Good data-structure for characters in editor buffer?

From: Christopher R. Barry
Subject: Good data-structure for characters in editor buffer?
Date: Fri, 25 Feb 2000 00:00:00 +0000
Message-ID: <87aekpokzh.fsf@2xtreme.net>

What's an ideal data-structure for storing the characters of an editor
buffer? I'm thinking a doubly-linked list. Also, isn't there something
in the GOF book about this very thing? (Don't own the book, but
flipped through it at Barnes & Noble and got the impression that there
are probably better books for Lisp programmers to be reading, but I
really don't know.)

Christopher

Re: Good data-structure for characters in editor buffer? Roger Corman
- Re: Good data-structure for characters in editor buffer? Tim Bradshaw
Re: Good data-structure for characters in editor buffer? Erik Naggum
Re: Good data-structure for characters in editor buffer? ·······@labri.u-bordeaux.fr
Re: Good data-structure for characters in editor buffer? Gareth Rees
- Re: Good data-structure for characters in editor buffer? nonya
- Re: Good data-structure for characters in editor buffer? Robert Monfera
  - Re: Good data-structure for characters in editor buffer? Gareth Rees
    - Re: Good data-structure for characters in editor buffer? Barry Margolin
  - Re: Good data-structure for characters in editor buffer? Christopher C Stacy
Re: Good data-structure for characters in editor buffer? Paolo Amoroso

From: Roger Corman
Subject: Re: Good data-structure for characters in editor buffer?
Date: Fri, 25 Feb 2000 00:00:00 +0000
Message-ID: <38b6d898.66162887@nntp.best.com>

On Fri, 25 Feb 2000 06:24:01 GMT, ······@2xtreme.net (Christopher R.
Barry) wrote:

>What's an ideal data-structure for storing the characters of an editor
>buffer? I'm thinking a doubly-linked list. Also, isn't there something
>in the GOF book about this very thing? (Don't own the book, but
>flipped through it at Barnes & Noble and got the impression that there
>are probably better books for Lisp programmers to be reading, but I
>really don't know.)
>
>Christopher
There is no single ideal data structure. It really depends what the
requirements are.
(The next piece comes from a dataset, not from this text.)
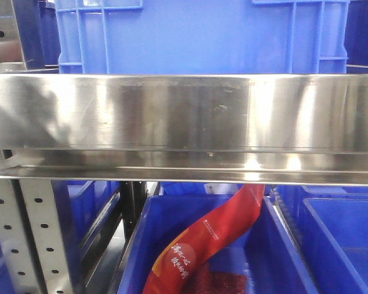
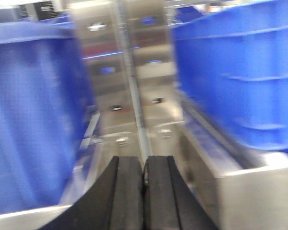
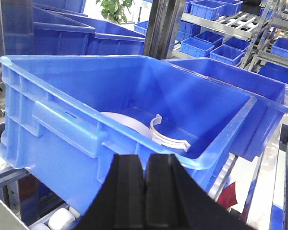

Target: Grab PVC pipe and place in blue bin

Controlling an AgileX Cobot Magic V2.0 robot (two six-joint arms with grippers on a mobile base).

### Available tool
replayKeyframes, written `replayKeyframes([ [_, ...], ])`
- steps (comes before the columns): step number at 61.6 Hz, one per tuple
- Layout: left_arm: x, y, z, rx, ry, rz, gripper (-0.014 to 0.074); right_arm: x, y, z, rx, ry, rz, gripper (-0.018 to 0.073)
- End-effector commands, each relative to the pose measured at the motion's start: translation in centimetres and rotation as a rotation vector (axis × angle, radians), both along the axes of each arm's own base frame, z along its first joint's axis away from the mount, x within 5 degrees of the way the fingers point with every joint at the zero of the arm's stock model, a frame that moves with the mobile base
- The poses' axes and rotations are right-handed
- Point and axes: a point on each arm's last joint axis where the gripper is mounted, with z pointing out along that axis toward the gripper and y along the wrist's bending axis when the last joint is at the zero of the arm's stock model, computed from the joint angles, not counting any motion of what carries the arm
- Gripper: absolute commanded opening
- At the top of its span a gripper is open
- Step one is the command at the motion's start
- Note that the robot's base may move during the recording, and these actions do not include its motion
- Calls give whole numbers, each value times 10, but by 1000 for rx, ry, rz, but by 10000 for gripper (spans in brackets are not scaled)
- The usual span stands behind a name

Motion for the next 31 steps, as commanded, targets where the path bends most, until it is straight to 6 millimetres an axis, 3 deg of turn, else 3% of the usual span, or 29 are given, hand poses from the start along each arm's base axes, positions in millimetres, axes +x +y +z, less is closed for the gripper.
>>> replayKeyframes([
  [1, 0, 3, 2, -21, -28, 37, -111, -1, -2, 2, 3, -17, -13, -163],
  [31, 0, 5, -16, -70, 13, 57, -111, -1, -2, 2, 3, -17, -13, -163],
])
To make a high-quality editor which handles very
large files (multi-megabyte) and keeps good performance, can be very
difficult and challenging (I've written a few, with middling success).
If your goals are more modest, things get simpler. In all cases, I
would say keeping text as raw bytes in a buffer will be better than
using a linked list of characters.

One of the most popular (because it gets used so much) and unpopular
(because of its limitations) editors in the world is the built-in Edit
control in Windows 95/98. It is limited to 32k of text, and obviously
this size of file could be easily kept and manipulated as a single
string of text.

If you want to handle larger files, a good upper limit might be 4 or 8
megs. Not that you necessarily need an upper limit, but it almost
always helps to establish practical limits to determine architecture
and data structure requirements. Text editors in the past
traditionally rolled their own virtual memory management scheme
(swapping text between a file and memory as needed) but I would think
on any modern Unix system or an OS such as Windows which has good
virtual memory support it probably makes sense to just use memory and
rely on the OS to do the swapping. If you can handle performance
degrading linearly with file size (as most text files tend to be on
the small end of the range, you just have to suffer when you need to
edit a particularly large file) then you can probably manipulate the
text using simple operations.

A few techniques, such as others have mentioned in this thread, will
make it much more efficient of course. One thing, be very careful of
operations that require exponential time (avoid them, of course) like
inserting text one character at a time, when each character requires
all the following characters to be moved. Develop efficient functions
for cutting and pasting arbitrary regions of text from/to the buffer.
This is where a raw text buffer will be much more efficient than
linked lists of text, and leverage these operations as much as
possible when adding editor functionality.

Roger Corman

From: Tim Bradshaw
Subject: Re: Good data-structure for characters in editor buffer?
Date: Fri, 25 Feb 2000 00:00:00 +0000
Message-ID: <ey3bt55ro85.fsf@tfeb.org>

* Roger Corman wrote:
> If you want to handle larger files, a good upper limit might be 4 or 8
> megs. Not that you necessarily need an upper limit, but it almost
> always helps to establish practical limits to determine architecture
> and data structure requirements. 

I'd find a hard upper limit pretty unpalatable -- especially one that
small.  I guess many people wouldn't, but I find it very convenient
that you can edit really large files if you need to.  Emacs used to be
a pain because it had some fairly draconian limit (16M? 8M?) on buffer
size, but it now seems to be quite large (128M and heading for 1G by
the look of it).

--tim

From: Erik Naggum
Subject: Re: Good data-structure for characters in editor buffer?
Date: Fri, 25 Feb 2000 00:00:00 +0000
Message-ID: <3160459010404972@naggum.no>

* ······@2xtreme.net (Christopher R. Barry)
| What's an ideal data-structure for storing the characters of an editor
| buffer?

  a string or, more probably, a region of foreign-allocated memory.  you
  will have to engage in your own memory management stuff with such editor
  buffers no matter what you do, as the operations you want to perform on
  one are highly specialized and you would waste a lot of memory and CPU
  time on more general data structures.

  however, that said, you would want to think hard about how to store the
  results of the operations on the buffer efficiently.  it is not the text
  that is the problem.

#:Erik

From: ·······@labri.u-bordeaux.fr
Subject: Re: Good data-structure for characters in editor buffer?
Date: Fri, 25 Feb 2000 00:00:00 +0000
Message-ID: <6wd7plo9tq.fsf@napperon.labri.u-bordeaux.fr>

······@2xtreme.net (Christopher R. Barry) writes:

> What's an ideal data-structure for storing the characters of an editor
> buffer? I'm thinking a doubly-linked list.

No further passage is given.